Topics

Railway•14mo ago

carlostrevino3583

I have a problem deploying my app in Railway using selenium webdriver and chromedriver

There is the code implementing it, what it does is not important, because that works in my localhost, and the files are there too, the chromedriver.exe is working and it is the right version, someone knows how can i solve this? Or maybe change the libraries, because when chrome change version this stops working until it is released the new chromedriver.exe, someone knows a better solution?

No description

No description

164 Replies

Percy•14mo ago

Project ID: N/A

carlostrevino3583OP•14mo ago

N/A

Floris•14mo ago

i am assuming that you are trying to deploy some sort of web crawler / scraper?

carlostrevino3583OP•14mo ago

Yes

Floris•14mo ago

I'm not 100% sure but i believe that any type of non accidental crawling or scraping is against railway TOS so i would imagine that there's numerous guards in place trying to stop / hinder this

carlostrevino3583OP•14mo ago

So your recomendation is finding another host that allows it?
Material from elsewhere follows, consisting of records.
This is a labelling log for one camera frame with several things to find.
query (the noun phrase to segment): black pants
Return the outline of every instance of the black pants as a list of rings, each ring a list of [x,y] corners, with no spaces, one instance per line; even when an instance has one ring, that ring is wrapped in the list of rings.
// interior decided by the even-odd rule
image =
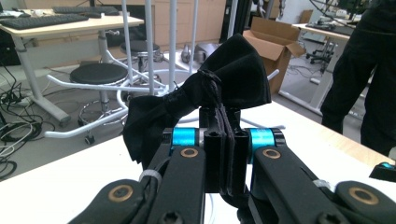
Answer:
[[[396,34],[362,20],[333,71],[333,84],[320,111],[322,124],[339,133],[343,120],[367,85],[361,143],[388,156],[396,147]]]

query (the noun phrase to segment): black cloth
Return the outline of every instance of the black cloth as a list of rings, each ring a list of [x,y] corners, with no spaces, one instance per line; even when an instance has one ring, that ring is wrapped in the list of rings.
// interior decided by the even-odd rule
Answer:
[[[375,69],[364,102],[361,143],[388,156],[396,146],[396,21],[388,21],[396,12],[394,1],[388,0],[381,10],[367,10],[346,43],[343,54],[332,73],[333,84],[320,111],[322,124],[339,133],[343,120],[356,103]]]
[[[219,46],[177,90],[131,100],[123,139],[132,160],[148,167],[165,128],[174,128],[199,106],[216,106],[218,98],[224,106],[240,109],[271,103],[262,58],[239,34]]]

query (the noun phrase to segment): desk
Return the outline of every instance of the desk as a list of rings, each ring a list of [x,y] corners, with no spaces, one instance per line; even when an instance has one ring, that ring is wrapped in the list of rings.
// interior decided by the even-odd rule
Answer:
[[[129,17],[128,24],[138,25],[142,20]],[[103,61],[107,63],[107,43],[105,30],[123,27],[122,16],[102,16],[102,19],[88,19],[87,21],[72,22],[67,24],[39,27],[27,30],[15,30],[0,25],[0,29],[12,35],[16,51],[21,60],[23,71],[32,90],[32,100],[60,121],[61,125],[70,120],[70,116],[59,107],[43,97],[38,87],[35,69],[56,63],[74,61],[102,55]],[[63,35],[81,33],[87,31],[99,31],[98,41],[82,40],[50,46],[26,48],[24,40],[41,36]]]
[[[292,100],[294,103],[299,104],[304,106],[305,108],[321,115],[320,112],[320,106],[328,92],[328,90],[330,89],[330,86],[332,85],[332,71],[335,67],[335,64],[337,63],[338,59],[340,58],[341,54],[344,51],[344,48],[346,46],[346,43],[349,39],[348,35],[339,35],[333,32],[328,32],[328,31],[323,31],[323,30],[319,30],[319,29],[315,29],[312,27],[306,27],[306,24],[293,24],[293,27],[296,27],[300,30],[304,30],[304,31],[308,31],[314,34],[319,34],[319,35],[326,35],[327,37],[329,37],[332,42],[335,42],[338,47],[335,48],[334,51],[334,55],[332,56],[332,59],[330,60],[326,70],[323,73],[323,77],[320,81],[320,83],[318,84],[318,87],[314,93],[314,95],[312,96],[312,99],[310,102],[306,102],[301,100],[298,97],[295,97],[294,95],[286,92],[286,91],[279,91],[279,94]]]
[[[197,115],[195,110],[186,118]],[[364,182],[396,202],[395,183],[368,178],[376,164],[390,159],[276,103],[243,110],[242,117],[268,127],[285,125],[282,132],[289,147],[319,178],[332,185],[343,180]],[[197,127],[196,123],[180,126]],[[66,223],[106,184],[123,178],[137,180],[140,173],[141,167],[131,162],[122,137],[114,138],[0,182],[2,222]],[[218,194],[214,197],[218,211],[214,223],[239,223],[236,209]],[[212,205],[208,199],[206,205],[207,209]]]

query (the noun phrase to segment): round stool
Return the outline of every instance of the round stool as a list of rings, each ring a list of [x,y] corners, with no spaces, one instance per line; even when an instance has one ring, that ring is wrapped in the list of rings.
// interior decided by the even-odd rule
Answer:
[[[145,70],[145,66],[143,64],[143,60],[147,59],[149,56],[148,53],[148,43],[146,40],[131,40],[130,42],[130,49],[131,55],[137,57],[138,62],[138,71],[143,73]],[[156,44],[152,44],[153,53],[157,53],[160,50],[160,46]],[[122,53],[126,54],[126,44],[122,43],[120,45],[120,50]]]
[[[128,71],[115,64],[111,63],[91,63],[82,65],[70,73],[70,81],[79,84],[91,84],[91,85],[117,85],[121,83],[128,76]],[[109,99],[107,91],[99,91],[100,100],[90,102],[83,106],[78,116],[78,124],[83,126],[93,121],[104,118],[120,109],[111,110],[109,108]],[[100,104],[100,109],[90,110],[93,105]],[[88,145],[94,143],[94,137],[91,131],[85,138]]]

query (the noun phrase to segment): open cardboard box
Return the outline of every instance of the open cardboard box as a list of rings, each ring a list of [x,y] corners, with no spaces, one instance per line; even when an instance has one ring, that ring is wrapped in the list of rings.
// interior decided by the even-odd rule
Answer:
[[[277,93],[289,65],[291,55],[305,54],[296,41],[300,31],[290,24],[255,17],[244,38],[259,52],[264,61],[267,75],[279,69],[279,74],[269,80],[271,93]]]

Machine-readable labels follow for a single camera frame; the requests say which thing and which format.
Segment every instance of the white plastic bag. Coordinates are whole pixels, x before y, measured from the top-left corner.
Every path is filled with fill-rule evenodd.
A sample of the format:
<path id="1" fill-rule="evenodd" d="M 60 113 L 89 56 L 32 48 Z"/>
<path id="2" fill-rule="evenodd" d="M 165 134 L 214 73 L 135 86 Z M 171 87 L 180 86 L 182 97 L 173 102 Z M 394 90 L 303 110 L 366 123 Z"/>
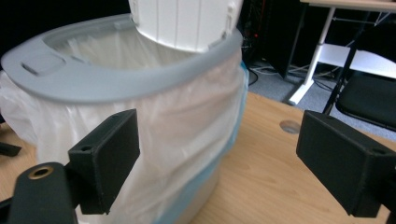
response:
<path id="1" fill-rule="evenodd" d="M 138 37 L 125 40 L 115 33 L 72 39 L 68 47 L 60 48 L 64 48 L 63 53 L 120 69 L 147 69 L 191 56 L 140 41 Z M 124 47 L 133 44 L 139 48 Z M 107 49 L 114 45 L 119 48 Z M 67 164 L 67 150 L 99 123 L 112 114 L 136 108 L 139 159 L 108 216 L 79 215 L 78 219 L 90 223 L 173 222 L 233 144 L 248 88 L 240 62 L 241 53 L 237 51 L 217 67 L 176 88 L 95 105 L 40 99 L 18 88 L 3 72 L 1 113 L 20 138 L 36 146 L 37 162 Z"/>

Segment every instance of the wooden surface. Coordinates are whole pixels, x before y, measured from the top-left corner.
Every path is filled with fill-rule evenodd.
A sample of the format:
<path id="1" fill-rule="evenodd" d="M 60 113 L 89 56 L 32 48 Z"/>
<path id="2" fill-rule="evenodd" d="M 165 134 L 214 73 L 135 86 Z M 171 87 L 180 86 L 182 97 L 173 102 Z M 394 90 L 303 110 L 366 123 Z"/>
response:
<path id="1" fill-rule="evenodd" d="M 300 0 L 314 7 L 337 7 L 364 11 L 396 12 L 396 2 L 392 0 Z"/>
<path id="2" fill-rule="evenodd" d="M 378 218 L 349 217 L 341 205 L 297 158 L 298 134 L 283 132 L 279 123 L 301 123 L 303 112 L 249 93 L 233 149 L 220 166 L 219 183 L 192 223 L 385 223 Z M 387 147 L 396 143 L 376 137 Z M 22 146 L 15 158 L 0 156 L 0 200 L 12 194 L 18 174 L 35 164 L 35 150 L 8 127 L 0 141 Z"/>

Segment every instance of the white table leg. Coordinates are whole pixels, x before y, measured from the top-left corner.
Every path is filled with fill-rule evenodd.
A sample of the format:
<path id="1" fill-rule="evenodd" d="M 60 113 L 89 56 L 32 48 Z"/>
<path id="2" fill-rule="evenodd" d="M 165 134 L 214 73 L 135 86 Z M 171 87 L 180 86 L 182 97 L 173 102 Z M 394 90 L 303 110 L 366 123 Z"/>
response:
<path id="1" fill-rule="evenodd" d="M 326 22 L 324 23 L 319 42 L 317 44 L 317 48 L 315 49 L 314 52 L 314 56 L 312 57 L 311 64 L 309 65 L 309 70 L 308 70 L 308 74 L 306 75 L 305 81 L 300 86 L 300 88 L 289 98 L 289 104 L 291 105 L 297 105 L 301 101 L 301 99 L 303 99 L 304 95 L 312 86 L 312 84 L 314 84 L 314 80 L 312 79 L 312 76 L 314 75 L 315 69 L 317 68 L 322 46 L 326 40 L 326 35 L 327 32 L 329 31 L 330 24 L 332 23 L 332 16 L 334 15 L 334 11 L 335 11 L 335 7 L 331 7 L 329 10 L 329 14 L 327 15 Z"/>

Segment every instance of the chair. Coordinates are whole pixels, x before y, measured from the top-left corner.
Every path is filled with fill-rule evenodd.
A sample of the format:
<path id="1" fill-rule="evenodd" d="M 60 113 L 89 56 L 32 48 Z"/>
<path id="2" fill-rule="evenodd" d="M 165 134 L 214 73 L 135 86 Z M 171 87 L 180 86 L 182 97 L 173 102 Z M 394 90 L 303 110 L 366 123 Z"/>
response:
<path id="1" fill-rule="evenodd" d="M 350 75 L 357 50 L 365 50 L 396 63 L 396 21 L 379 24 L 363 32 L 351 47 L 337 84 L 323 110 L 333 105 L 350 117 L 396 131 L 396 71 L 393 77 Z"/>

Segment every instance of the trash can lid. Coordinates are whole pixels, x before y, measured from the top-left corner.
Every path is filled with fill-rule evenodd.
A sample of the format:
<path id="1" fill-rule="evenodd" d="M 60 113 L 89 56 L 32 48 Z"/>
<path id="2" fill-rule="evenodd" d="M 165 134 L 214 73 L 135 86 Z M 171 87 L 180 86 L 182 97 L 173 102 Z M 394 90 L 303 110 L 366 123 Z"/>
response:
<path id="1" fill-rule="evenodd" d="M 243 0 L 130 0 L 137 30 L 170 48 L 202 52 L 232 32 Z"/>

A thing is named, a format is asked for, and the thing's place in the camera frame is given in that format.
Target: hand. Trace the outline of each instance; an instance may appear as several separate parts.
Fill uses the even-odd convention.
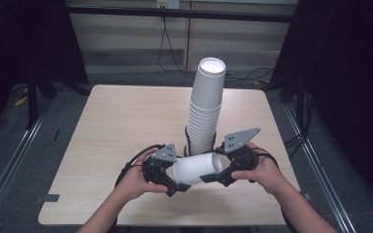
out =
[[[257,145],[249,142],[247,147],[253,149]],[[265,152],[264,150],[254,150],[255,152]],[[258,165],[252,171],[236,171],[232,173],[232,178],[236,180],[256,181],[264,187],[269,194],[274,194],[284,183],[288,181],[283,176],[277,165],[268,157],[260,157]]]
[[[135,163],[127,172],[126,175],[119,182],[114,189],[113,194],[116,193],[126,202],[140,197],[146,192],[161,193],[167,192],[168,188],[165,185],[147,183],[142,175],[142,165],[147,159],[148,155],[157,151],[157,149],[147,150],[141,154]]]

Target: paper cup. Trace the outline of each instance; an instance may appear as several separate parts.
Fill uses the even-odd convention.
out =
[[[202,182],[201,176],[218,174],[222,170],[222,164],[216,153],[205,153],[178,158],[172,170],[177,183],[194,185]]]
[[[190,102],[204,110],[213,110],[222,102],[225,64],[214,57],[201,60],[193,82]]]

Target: wooden table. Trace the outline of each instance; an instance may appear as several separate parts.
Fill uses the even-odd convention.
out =
[[[154,144],[174,143],[183,155],[187,143],[190,87],[97,85],[65,152],[51,186],[57,202],[44,204],[44,225],[81,225],[108,194],[124,164]],[[281,171],[299,190],[265,94],[225,89],[215,146],[223,135],[253,127],[252,139],[277,159]],[[224,167],[228,160],[222,157]],[[200,183],[173,197],[146,193],[129,202],[118,224],[138,226],[231,226],[285,224],[273,196],[257,183]]]

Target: electrical outlet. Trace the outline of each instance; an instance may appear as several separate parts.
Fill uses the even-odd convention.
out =
[[[156,0],[159,9],[180,9],[180,0]]]

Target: person's right hand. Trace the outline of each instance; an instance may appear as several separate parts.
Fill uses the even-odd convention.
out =
[[[247,143],[250,149],[257,148],[251,142]],[[255,152],[265,152],[263,150],[254,150]],[[266,192],[275,194],[287,179],[283,176],[277,165],[268,157],[260,157],[258,165],[252,171],[236,171],[232,173],[232,178],[236,180],[250,180],[258,182]]]

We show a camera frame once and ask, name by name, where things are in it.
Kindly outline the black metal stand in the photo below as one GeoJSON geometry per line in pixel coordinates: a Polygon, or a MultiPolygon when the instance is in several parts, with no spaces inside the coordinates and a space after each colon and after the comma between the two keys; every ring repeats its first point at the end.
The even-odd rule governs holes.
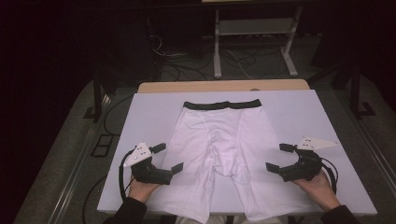
{"type": "Polygon", "coordinates": [[[117,88],[117,79],[110,68],[95,69],[92,73],[93,106],[89,107],[84,119],[93,119],[96,123],[102,115],[103,94],[113,94],[117,88]]]}
{"type": "Polygon", "coordinates": [[[332,80],[333,89],[343,90],[347,86],[347,83],[350,84],[349,104],[353,115],[357,119],[361,119],[364,116],[374,116],[375,112],[371,106],[367,102],[360,100],[361,72],[355,62],[349,60],[337,62],[310,77],[306,82],[311,85],[332,73],[335,73],[332,80]]]}

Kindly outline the white foam board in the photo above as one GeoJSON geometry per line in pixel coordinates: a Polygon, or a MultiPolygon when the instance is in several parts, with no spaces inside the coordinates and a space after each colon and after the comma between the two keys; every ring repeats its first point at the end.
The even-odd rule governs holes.
{"type": "MultiPolygon", "coordinates": [[[[331,161],[339,174],[336,195],[355,215],[373,215],[376,210],[356,174],[343,146],[340,143],[317,94],[305,91],[213,91],[213,92],[172,92],[138,93],[133,97],[127,114],[120,141],[111,164],[98,209],[114,213],[121,203],[124,186],[129,182],[131,169],[122,168],[125,155],[139,143],[154,147],[166,144],[166,149],[152,156],[152,163],[159,169],[169,170],[182,161],[163,167],[163,159],[168,144],[186,102],[193,104],[243,103],[259,100],[281,143],[297,145],[304,136],[338,142],[338,147],[317,150],[321,158],[331,161]]],[[[266,159],[264,162],[289,166],[298,159],[294,153],[279,149],[281,161],[266,159]]],[[[228,176],[214,174],[214,195],[209,215],[243,214],[233,180],[228,176]]],[[[294,185],[311,206],[289,214],[312,214],[318,212],[306,194],[294,185]]]]}

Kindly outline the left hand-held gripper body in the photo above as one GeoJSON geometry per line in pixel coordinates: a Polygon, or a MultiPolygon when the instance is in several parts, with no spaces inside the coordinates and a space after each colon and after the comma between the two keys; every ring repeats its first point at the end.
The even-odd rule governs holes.
{"type": "Polygon", "coordinates": [[[133,177],[142,183],[169,185],[173,174],[171,170],[156,168],[152,154],[146,143],[139,143],[122,160],[122,168],[131,168],[133,177]]]}

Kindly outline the white shorts with black waistband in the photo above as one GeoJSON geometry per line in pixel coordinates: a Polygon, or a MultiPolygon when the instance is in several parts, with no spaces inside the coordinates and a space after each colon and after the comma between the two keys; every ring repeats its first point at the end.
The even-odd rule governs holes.
{"type": "Polygon", "coordinates": [[[168,144],[163,167],[182,161],[171,184],[151,195],[148,206],[205,223],[214,195],[214,174],[233,180],[251,222],[311,206],[292,183],[265,169],[281,161],[279,140],[259,100],[243,103],[186,102],[168,144]]]}

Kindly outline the person's light trousers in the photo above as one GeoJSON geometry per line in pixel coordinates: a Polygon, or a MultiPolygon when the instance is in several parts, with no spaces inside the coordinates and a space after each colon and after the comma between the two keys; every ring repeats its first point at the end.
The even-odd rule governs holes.
{"type": "Polygon", "coordinates": [[[177,217],[175,224],[226,224],[228,221],[230,221],[231,224],[288,224],[288,219],[285,216],[270,217],[259,221],[249,221],[245,215],[240,215],[240,216],[211,215],[206,223],[201,223],[187,217],[177,217]]]}

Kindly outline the person's right hand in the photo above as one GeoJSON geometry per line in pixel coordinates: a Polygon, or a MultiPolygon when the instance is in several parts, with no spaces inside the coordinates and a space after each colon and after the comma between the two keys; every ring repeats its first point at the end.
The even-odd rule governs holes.
{"type": "Polygon", "coordinates": [[[332,191],[328,177],[323,171],[320,171],[312,180],[298,179],[294,180],[293,184],[303,190],[324,212],[341,205],[332,191]]]}

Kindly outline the wooden table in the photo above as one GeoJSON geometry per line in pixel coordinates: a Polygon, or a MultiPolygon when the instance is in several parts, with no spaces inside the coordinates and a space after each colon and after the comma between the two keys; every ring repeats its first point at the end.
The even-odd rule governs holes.
{"type": "Polygon", "coordinates": [[[260,79],[146,82],[139,86],[137,92],[293,91],[309,89],[309,85],[303,79],[260,79]]]}

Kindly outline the white metal stand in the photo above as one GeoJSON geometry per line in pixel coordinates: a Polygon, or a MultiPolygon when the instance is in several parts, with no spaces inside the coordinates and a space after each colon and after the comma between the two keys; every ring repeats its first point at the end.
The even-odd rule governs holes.
{"type": "Polygon", "coordinates": [[[289,18],[276,19],[243,19],[221,20],[219,11],[216,11],[214,34],[214,72],[215,78],[221,78],[221,64],[219,55],[219,38],[226,35],[286,35],[287,42],[280,49],[284,63],[291,77],[297,77],[298,72],[290,57],[290,48],[300,21],[303,8],[297,7],[289,18]]]}

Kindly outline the person's left hand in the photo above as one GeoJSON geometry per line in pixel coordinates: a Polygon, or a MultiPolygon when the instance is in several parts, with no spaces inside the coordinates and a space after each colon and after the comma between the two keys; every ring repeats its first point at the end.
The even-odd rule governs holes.
{"type": "Polygon", "coordinates": [[[139,182],[132,176],[128,197],[146,203],[150,195],[160,186],[160,184],[139,182]]]}

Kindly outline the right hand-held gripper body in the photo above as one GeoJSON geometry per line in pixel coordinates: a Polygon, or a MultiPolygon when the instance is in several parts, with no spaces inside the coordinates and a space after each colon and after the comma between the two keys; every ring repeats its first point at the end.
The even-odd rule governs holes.
{"type": "Polygon", "coordinates": [[[304,136],[294,146],[293,152],[298,156],[297,162],[279,169],[279,175],[285,182],[297,179],[312,180],[322,168],[328,172],[332,182],[338,181],[338,171],[335,166],[317,153],[319,149],[338,147],[338,142],[304,136]]]}

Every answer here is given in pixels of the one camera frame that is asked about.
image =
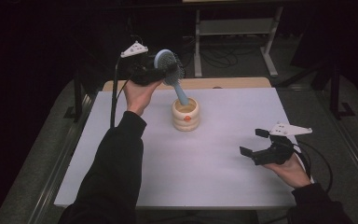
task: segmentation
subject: floor
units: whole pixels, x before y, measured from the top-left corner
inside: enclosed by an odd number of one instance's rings
[[[271,78],[258,50],[265,40],[264,36],[203,39],[203,77],[267,77],[271,84],[276,84],[303,70],[290,65],[300,37],[278,36],[270,55],[279,75]],[[185,39],[182,63],[186,69],[186,78],[194,77],[190,50],[193,44],[191,38]],[[348,103],[356,116],[337,120],[327,109],[329,86],[323,91],[312,90],[310,82],[313,77],[314,74],[310,74],[289,88],[277,89],[277,92],[290,122],[312,127],[313,134],[299,136],[297,140],[322,152],[334,174],[333,187],[329,193],[331,198],[343,202],[345,211],[358,223],[358,92],[346,78],[341,79],[340,102]],[[60,217],[63,209],[52,203],[71,153],[76,147],[76,139],[92,107],[91,96],[84,100],[85,116],[79,122],[74,123],[73,119],[65,118],[68,108],[74,105],[73,92],[73,82],[70,82],[51,108],[48,119],[0,210],[0,223],[56,223]],[[307,151],[312,159],[312,175],[326,187],[330,176],[324,160],[310,148]],[[257,211],[259,223],[266,223],[284,214],[285,210]],[[175,219],[176,222],[164,219],[170,217],[178,218]],[[199,223],[247,223],[246,218],[251,217],[239,211],[139,212],[140,223],[196,223],[196,220]],[[152,218],[155,222],[150,219],[145,222],[146,218]]]

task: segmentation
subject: white plastic mount
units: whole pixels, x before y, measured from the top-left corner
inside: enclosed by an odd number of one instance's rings
[[[269,131],[270,135],[279,135],[279,136],[287,136],[287,135],[298,135],[304,133],[312,133],[311,128],[302,128],[297,127],[290,124],[284,124],[278,122],[272,129]]]
[[[130,57],[132,55],[140,54],[148,52],[149,49],[142,44],[138,43],[138,41],[135,41],[135,43],[129,47],[126,51],[121,52],[121,58]]]

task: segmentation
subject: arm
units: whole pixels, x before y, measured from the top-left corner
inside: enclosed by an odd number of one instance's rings
[[[154,89],[161,82],[140,87],[128,82],[127,111],[116,128],[105,134],[76,200],[59,223],[135,223],[135,205],[142,179],[146,123],[141,119]]]
[[[282,165],[272,163],[264,167],[272,170],[295,189],[292,194],[296,199],[296,207],[288,211],[288,223],[353,223],[340,202],[332,202],[320,184],[310,183],[295,153]]]

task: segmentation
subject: hairbrush handle
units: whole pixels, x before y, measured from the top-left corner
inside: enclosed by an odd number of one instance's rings
[[[185,92],[182,90],[182,87],[180,87],[179,83],[173,85],[173,88],[176,91],[176,95],[178,96],[180,104],[181,105],[188,105],[188,98],[185,95]]]

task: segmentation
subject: ridged container
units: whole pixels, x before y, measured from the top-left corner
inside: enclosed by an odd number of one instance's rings
[[[172,104],[172,124],[182,132],[191,132],[200,125],[200,105],[193,98],[188,98],[187,105],[181,105],[179,100]]]
And try it there?

Brody•14mo ago

railway generally doesnt allow crawling / scraping (it is in their tos after all) there are exeptions, can you share your usecase?

Floris•14mo ago

article 6 of the tos i just checked

carlostrevino3583OP•14mo ago

I work in a solar panel company in Mexico, in Mexico there is only 1 company that is in charge of all the electricity that is called CFE, that company does not share their data, but to do my reports and all that stuff i need ther info, so my bot goes to their page and save their tariffs for example in my database, so i can use it in my platform

Brody•14mo ago

does this company allow you to scrape their site?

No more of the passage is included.